About the Journal
The Distributed Learning and Broad Applications in Scientific Research (DLBASR) is a peer-reviewed, open-access journal that publishes original research papers, reviews, and brief communications in the field of distributed learning and its numerous applications in scientific research. DLBASR seeks articles from worldwide researchers to promote various perspectives and new methodologies.
Journal Snapshot
Journal Name: Distributed Learning and Broad Applications in Scientific Research (DLBASR)
ISSN: 2458-1232
Impact Factor: 7.2 (By ResearchBib)
Journal Initials: DLBASR
Research Scope: Distributed Learning, Machine Learning, Data Mining, Big Data Analytics, Computational Biology, Environmental Modeling, Scientific Simulations, AI Applications in Science
Publication Mode: Digital (On this Website)
Frequency: Annual (1 Volume a year)
Launch Year: 2015
Review Mode: Double Blind Peer Review
Plagiarism Allowed: 10% (as per Turnitin)
Coverage: Worldwide
Language: English
Current Issue
This issue of Distributed Learning and Broad Applications in Scientific Research presents a collection of innovative essays stressing recent developments in distributed learning technologies and their applications in numerous scientific fields. Advanced machine learning algorithms, deep learning frameworks, and artificial intelligence techniques applied in domains such computational biology, environmental modeling, and materials research are among the topics underlined.

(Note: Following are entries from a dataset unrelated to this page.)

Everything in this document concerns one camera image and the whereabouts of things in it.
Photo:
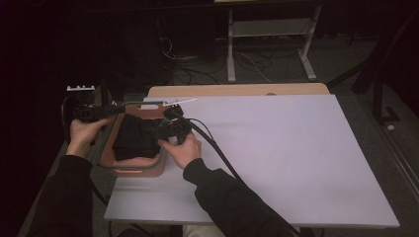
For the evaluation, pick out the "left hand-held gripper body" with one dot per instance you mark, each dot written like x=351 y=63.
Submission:
x=85 y=113

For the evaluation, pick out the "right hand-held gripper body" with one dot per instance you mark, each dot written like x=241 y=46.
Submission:
x=179 y=128

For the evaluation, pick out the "black shorts with blue trim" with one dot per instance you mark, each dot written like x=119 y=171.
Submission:
x=135 y=138

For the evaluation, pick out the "pink basket with grey rim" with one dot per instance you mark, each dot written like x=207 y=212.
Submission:
x=135 y=166

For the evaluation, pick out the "person's left hand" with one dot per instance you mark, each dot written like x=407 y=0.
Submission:
x=82 y=138

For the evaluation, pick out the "person's right hand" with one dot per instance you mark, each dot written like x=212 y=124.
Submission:
x=184 y=154

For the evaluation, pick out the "wooden table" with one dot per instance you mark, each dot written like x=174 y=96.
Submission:
x=237 y=89

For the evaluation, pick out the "person's left leg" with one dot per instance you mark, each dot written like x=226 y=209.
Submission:
x=196 y=231

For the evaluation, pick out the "white metal stand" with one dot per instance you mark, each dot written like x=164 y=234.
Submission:
x=270 y=28

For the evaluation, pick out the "small white floor object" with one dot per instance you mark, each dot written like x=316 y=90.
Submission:
x=390 y=127

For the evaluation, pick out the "metal floor rail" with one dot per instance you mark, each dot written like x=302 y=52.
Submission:
x=402 y=164

Together with case studies showing real-world impact, this collection offers critical assessments of modern trends and future paths in distributed learning. The efforts of global experts and upcoming researchers highlight the journal's commitment to foster multidisciplinary interaction and forward scientific research by means of creativity.
Research these creative developments and keep leading edge distributed learning's ability to revolutionize science front and front.